The prior art discloses a production method of a low-temperature-resistant epoxy composite material, which endows the composite material with better toughness through the increase of a carbon chain, so that the low-temperature resistance of a cured product is greatly improved. However, because the modifier uses the polyglycol, the crosslinking density of a cured product is obviously reduced, the glass transition temperature of a final product is greatly reduced, the application range of the composite material is greatly limited, and the heat-resistant product cannot be used.
Disclosure of Invention
In order to solve the above-mentioned disadvantages in the art, the present application provides an epoxy resin composition for coating a dry type transformer coil and a method for preparing the same.
According to one aspect of the present application, there is provided an epoxy resin composition for coating a coil of a dry type transformer, the composition comprising: a resin component and a curing agent component;
wherein the curing agent component comprises: butanol etherified phenolic resin modified anhydride.
Further, the resin component includes: 30-40 parts of bisphenol A epoxy resin
1-8 parts of diluent
1-8 parts of toughening agent
30-50 parts of filler;
the curing agent component comprises:
40-60 parts by weight of butanol etherified phenolic resin modified anhydride
40-60 parts of filler
0.002-0.005 weight portion of accelerant.
According to some embodiments of the present application, the butanol etherified phenolic resin modified anhydride is prepared by reacting a butanol etherified phenolic resin with an anhydride;
optionally, the anhydride is a liquid anhydride;
optionally, the liquid anhydride is selected from the group consisting of methyl tetrahydrophthalic anhydride, methyl hexahydrophthalic anhydride, tung oil anhydride.

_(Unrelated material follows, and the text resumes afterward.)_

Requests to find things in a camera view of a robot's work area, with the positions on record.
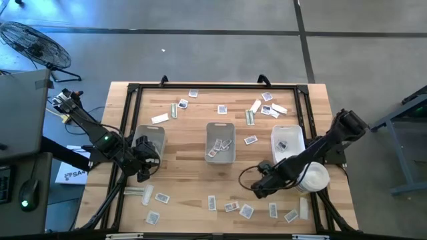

According to some embodiments of the present application, the butanol etherified phenolic resin is a butanol etherified phenolic resin having a weight average molecular weight of 240 to 500 prepared by reacting phenol, formaldehyde and butanol.
According to some embodiments of the present application, the mass ratio of the butylated phenolic resin to the acid anhydride is 0.2-0.3:1, the reaction temperature is 120-180 ℃, and the reaction time is 3-5h.
According to another aspect of the present application, there is also provided a method for preparing the above epoxy resin composition, comprising:
preparing a curing agent component;
preparing a resin component;
respectively preheating the resin component and the curing agent component in a drying room at 60-80 ℃ for 1-3 hours, and mixing to obtain the curing agent.
According to some embodiments of the present application, the curing agent component is prepared by: uniformly mixing butanol etherified phenolic resin modified anhydride, a filler and an accelerator, wherein the mixing temperature is 50-75 ℃, and the stirring time is 10-30min;
preparing a resin component: uniformly mixing bisphenol A epoxy resin, a diluent, a toughening agent and a filler, wherein the mixing temperature is 55-75 ℃, and the viscosity (25 ℃) of the resin component is 8000-13000cp.
According to some embodiments of the present application, the weight ratio of the resin component to the curing agent component is 1 (0.8-1.2);
the mixing vacuum degree of the resin component and the curing agent component is-0.1 MPa.
According to another aspect of the present application, there is provided a method of manufacturing a heat-resistant dry type transformer coil, including:
pouring the epoxy resin composition onto a transformer coil, and heating and curing to obtain the epoxy resin composition;
wherein, the heating solidification is a curve type temperature rise, comprising: in the first stage, the temperature is raised to 70-85 ℃ and is kept for 2-5h; in the second stage, the temperature is raised to 95-105 ℃ and is kept for 1-3h; and in the third stage, heating to 110-140 ℃ and preserving heat for 6-10h to obtain the dry type transformer coil.
According to yet another aspect of the present application, there is provided a heat-resistant dry type transformer coil prepared by the above method.
Compared with the prior art, the application at least comprises the following beneficial effects:
according to an embodiment of the present application, there is provided an epoxy resin composition for coating a coil of a dry type transformer, the composition including: a resin component and a curing agent component; the curing agent component comprises: butanol etherified phenolic resin modified acid anhydride.
The application provides a preparation method of butanol etherification phenolic resin modified anhydride curing agent, which is prepared from butanol etherification phenolic resin and anhydride under specific reaction conditions. Structurally, the rigid ring of the phenolic resin provides high heat resistance, the methylene on the butanol provides toughness, meanwhile, the anhydride can be used for curing epoxy, the free phenolic aldehyde can also be used for curing epoxy, and double cross-linking curing provides better performance for a cured product.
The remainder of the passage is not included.